The situation in Hawaii is mixed. On the one hand, we really did do a better job with it than anybody else, and it was a revolutionary law. On the down side, we have a high centralization of insurance and delivery here. I don’t like monopolies and duopolies. I sat in the legislature for eight years and I saw how HMSA bullied everyone around. I don’t have a problem with HMSA per se, but I do have a problem with bullying people to suit your own monopolistic ends.
If it turned out that the way we run health care here was not getting the job done, if it lagged behind the national health care reform law, then obviously you’d want to change it.
Defense spending is a key industry here. It’s also true that defense spending consumes an enormous share of GDP. Will we have to rethink priorities and implement a major cut in defense spending?
Yes, but it’s also time to rethink the entire budget. I don’t think we’re going to cut defense in order to preserve social programs. The practical reality is that we’re going to have rein in spending across the board. I can’t responsibly assess where the budget is going without concluding that spending in all categories is going up too fast.
And yet the American taxpayer is, relative to her peers in other industrialized countries, lightly taxed on a personal basis.
I think there’s something to that. On the other hand, I think one could also argue that those nations could have too high a tax load. Other countries have chosen a different mix of taxes and you take a look at some of them and ask, “Where are they going to be in 25 or 30 years?” I could just as easily ask you to look at countries on the other end, like Singapore. I don’t have a problem with the general level of taxation, I have a problem with the distribution of taxes. I support a graduated income tax, I’m not in favor of a flat tax or things of that nature.
Immigration is a different issue here than it is elsewhere in the U.S. What kind of reform would you like to see there?
First of all, I don’t think it is different here. People here are just as concerned about illegal immigration as anywhere else. I completely support legal immigration, it’s been good for Hawaii and for the country. But our country has a right to control immigration, and illegal immigration subverts that.
Here’s a good example and this is an actual case–an elderly father and mother, Filipino-American, immigrated legally, are U.S. citizens. They have an adult son who wants to immigrate. That’s a 10-year wait. The parents are getting older, they need care. So the son waits for 10 years. But somebody else comes in illegally, without waiting like everyone else, works here illegally, and now wants to stay here on some sort of amnesty program. What kind of a message does that send? I think it’s the wrong message.

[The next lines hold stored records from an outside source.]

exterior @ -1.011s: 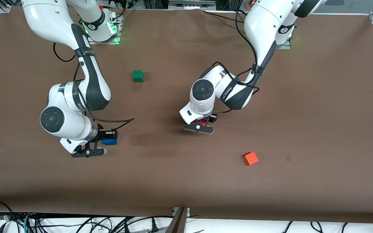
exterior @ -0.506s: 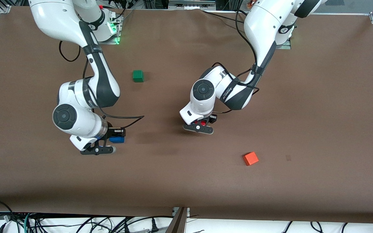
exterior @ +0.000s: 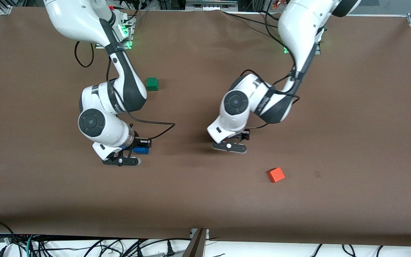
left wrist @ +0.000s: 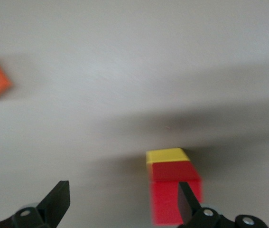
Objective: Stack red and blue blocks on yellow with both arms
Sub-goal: 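Release the red cube and withdraw the left gripper while the right gripper lifts blue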
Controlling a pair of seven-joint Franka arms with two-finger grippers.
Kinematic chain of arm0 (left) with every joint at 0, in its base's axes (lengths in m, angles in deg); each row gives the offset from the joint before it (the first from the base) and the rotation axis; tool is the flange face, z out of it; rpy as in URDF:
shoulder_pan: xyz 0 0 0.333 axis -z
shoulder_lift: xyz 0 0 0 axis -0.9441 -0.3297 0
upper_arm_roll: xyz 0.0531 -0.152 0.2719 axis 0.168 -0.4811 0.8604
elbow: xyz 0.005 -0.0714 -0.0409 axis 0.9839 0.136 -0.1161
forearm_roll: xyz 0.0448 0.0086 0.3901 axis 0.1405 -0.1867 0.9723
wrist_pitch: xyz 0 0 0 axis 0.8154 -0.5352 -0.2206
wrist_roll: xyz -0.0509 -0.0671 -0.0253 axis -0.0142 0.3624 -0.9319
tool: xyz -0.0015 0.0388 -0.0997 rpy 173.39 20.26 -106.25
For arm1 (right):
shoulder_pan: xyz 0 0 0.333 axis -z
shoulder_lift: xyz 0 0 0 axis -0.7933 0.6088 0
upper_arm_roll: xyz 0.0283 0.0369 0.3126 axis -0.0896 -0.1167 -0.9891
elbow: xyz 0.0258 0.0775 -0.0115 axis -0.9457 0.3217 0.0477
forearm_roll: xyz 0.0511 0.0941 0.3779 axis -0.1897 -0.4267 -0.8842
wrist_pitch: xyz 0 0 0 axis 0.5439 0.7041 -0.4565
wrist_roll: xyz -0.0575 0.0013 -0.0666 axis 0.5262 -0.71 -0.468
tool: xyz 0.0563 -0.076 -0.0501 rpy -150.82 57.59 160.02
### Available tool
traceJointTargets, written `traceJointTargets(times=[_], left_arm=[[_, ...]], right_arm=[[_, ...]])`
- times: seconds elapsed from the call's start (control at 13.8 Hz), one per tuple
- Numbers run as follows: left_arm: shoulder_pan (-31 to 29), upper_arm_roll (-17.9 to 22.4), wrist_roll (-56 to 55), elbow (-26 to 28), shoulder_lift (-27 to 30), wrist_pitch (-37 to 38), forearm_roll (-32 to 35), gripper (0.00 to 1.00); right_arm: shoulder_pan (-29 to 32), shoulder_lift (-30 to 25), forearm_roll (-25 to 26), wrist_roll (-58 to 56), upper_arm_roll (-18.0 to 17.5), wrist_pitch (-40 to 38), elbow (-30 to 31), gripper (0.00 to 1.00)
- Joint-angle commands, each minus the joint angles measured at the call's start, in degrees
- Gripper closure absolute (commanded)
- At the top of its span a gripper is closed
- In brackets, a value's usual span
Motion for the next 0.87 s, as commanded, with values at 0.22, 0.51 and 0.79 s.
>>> traceJointTargets(times=[0.22,0.51,0.79], left_arm=[[-13.7,-0.9,4.1,0.6,10.2,3.5,0.4,0.0],[-19.7,-1.2,4.5,-1.2,13.3,5.5,0.3,0.0],[-23.3,-0.9,6.0,-6.2,16.8,18.0,-1.4,0.0]], right_arm=[[-9.5,0.7,-1.1,19.2,-0.1,-1.1,-4.8,0.53],[-15.1,4.1,-0.8,34.1,-3.3,1.6,-10.7,0.52],[-18.7,7.0,-0.2,37.3,-3.2,7.5,-12.9,0.52]])
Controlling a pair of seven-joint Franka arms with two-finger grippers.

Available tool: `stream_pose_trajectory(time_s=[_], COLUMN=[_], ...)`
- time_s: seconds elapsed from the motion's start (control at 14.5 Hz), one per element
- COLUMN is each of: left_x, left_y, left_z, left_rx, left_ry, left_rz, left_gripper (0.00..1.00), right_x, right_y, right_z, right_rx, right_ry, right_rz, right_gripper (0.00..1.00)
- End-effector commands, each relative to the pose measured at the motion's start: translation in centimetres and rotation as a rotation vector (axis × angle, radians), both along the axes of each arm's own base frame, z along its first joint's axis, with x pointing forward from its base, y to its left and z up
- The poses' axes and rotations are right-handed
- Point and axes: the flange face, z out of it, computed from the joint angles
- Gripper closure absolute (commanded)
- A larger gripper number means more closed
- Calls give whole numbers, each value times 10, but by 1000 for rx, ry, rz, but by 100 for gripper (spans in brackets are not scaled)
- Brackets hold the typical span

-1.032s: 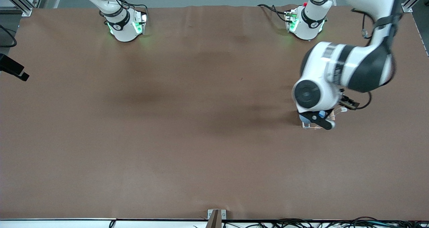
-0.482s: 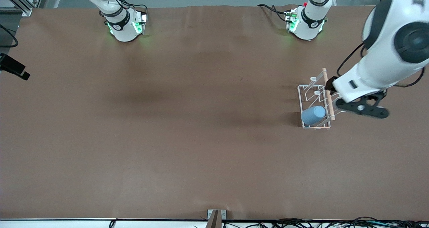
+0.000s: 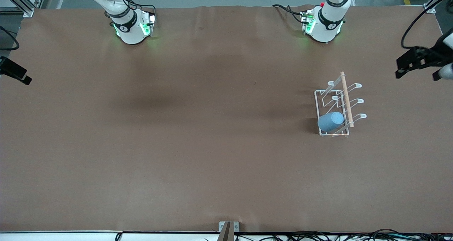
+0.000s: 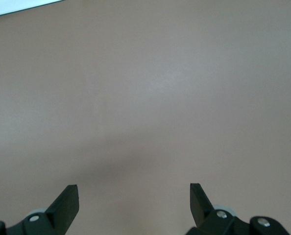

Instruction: Hang cup on cup holder

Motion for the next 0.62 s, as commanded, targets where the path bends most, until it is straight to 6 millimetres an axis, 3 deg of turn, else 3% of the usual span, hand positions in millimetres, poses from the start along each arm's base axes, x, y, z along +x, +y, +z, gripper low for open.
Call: stream_pose_trajectory(time_s=[0.0,0.28,0.55], left_x=[-21,-8,-12], left_y=[3,0,-3], left_z=[9,9,8], left_rx=[-16,-9,-33], left_ry=[-23,-28,-31], left_rz=[4,17,49], left_gripper=[0,0,1], right_x=[-1,-1,-1], right_y=[1,1,1], right_z=[1,1,1], right_rx=[-9,-3,-3], right_ry=[1,-1,-1], right_rz=[-16,-17,-15], right_gripper=[0,0,0])
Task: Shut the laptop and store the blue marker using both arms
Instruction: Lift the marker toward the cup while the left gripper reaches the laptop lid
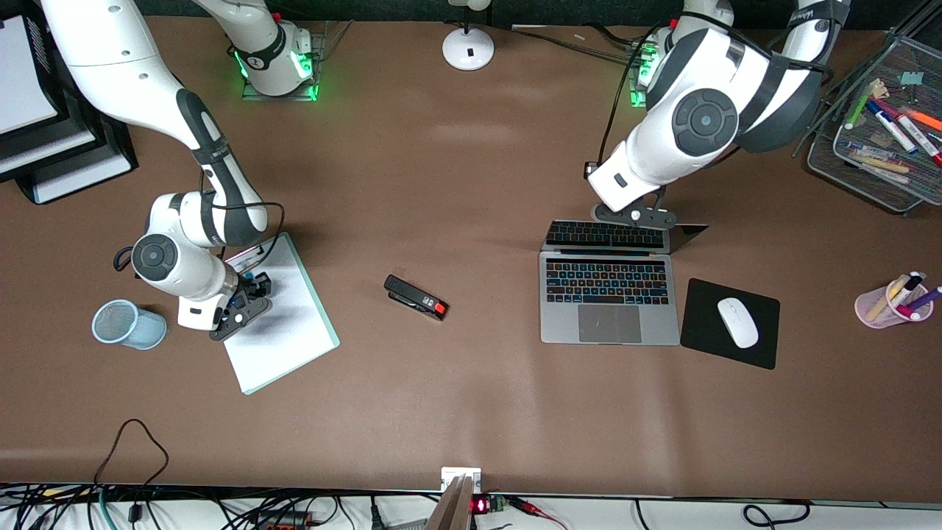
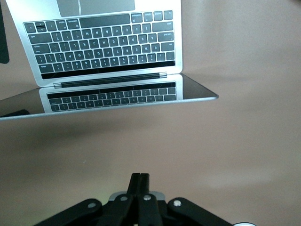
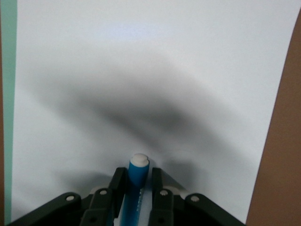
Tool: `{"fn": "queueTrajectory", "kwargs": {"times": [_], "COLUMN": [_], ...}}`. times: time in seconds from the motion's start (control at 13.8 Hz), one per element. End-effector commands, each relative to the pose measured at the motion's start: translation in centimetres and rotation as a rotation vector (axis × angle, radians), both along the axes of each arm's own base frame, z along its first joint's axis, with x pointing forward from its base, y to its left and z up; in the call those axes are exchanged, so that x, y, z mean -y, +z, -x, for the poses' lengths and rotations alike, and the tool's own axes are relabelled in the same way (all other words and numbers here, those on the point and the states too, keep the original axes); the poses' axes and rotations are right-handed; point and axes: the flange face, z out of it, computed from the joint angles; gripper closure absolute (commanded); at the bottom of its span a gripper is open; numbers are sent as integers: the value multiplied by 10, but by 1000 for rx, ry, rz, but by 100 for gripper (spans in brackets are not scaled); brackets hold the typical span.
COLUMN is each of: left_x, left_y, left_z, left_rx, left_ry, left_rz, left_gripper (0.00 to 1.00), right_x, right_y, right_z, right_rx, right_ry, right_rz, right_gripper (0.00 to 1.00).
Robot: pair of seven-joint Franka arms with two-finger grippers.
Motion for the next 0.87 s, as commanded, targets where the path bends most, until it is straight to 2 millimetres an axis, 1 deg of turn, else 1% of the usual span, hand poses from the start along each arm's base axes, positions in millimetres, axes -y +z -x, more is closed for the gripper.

Amnesty sends the wrong message?
Yes. I don’t think there’s any question that we have to do what we can to secure our borders. I don’t accept that it’s a hopeless task. Employers who employ illegal immigrants are a huge part of the problem, so we definitely have to clamp down on employers.
Let’s take the toughest question of all, which is the 10 or 11 million people already here illegally. I don’t support a blanket amnesty. I also don’t agree with those on the other end of the spectrum who say let’s round ’em all up. But I think that in the end there will be some sort of compromise that probably won’t make anyone truly happy.
Some think there was an opportunity for President Obama to lead us toward a fundamental liberal shift. Do you think there was more on the table when he took office than he took advantage of?
President Obama was elected by the mainstream of the country, not by either extreme. And from that perspective, almost by definition, a lot of people will be disappointed with aspects of his leadership. As an environmentalist, just to pick an example, I’m disappointed by the decision to drill offshore.
Every electorate has a mainstream. You’re always going to be pulled toward the mainstream over time. [The 1st Congressional] district is generally a moderate district, neither conservative nor liberal. If you’re out of touch with that mainstream, you’re not going to succeed.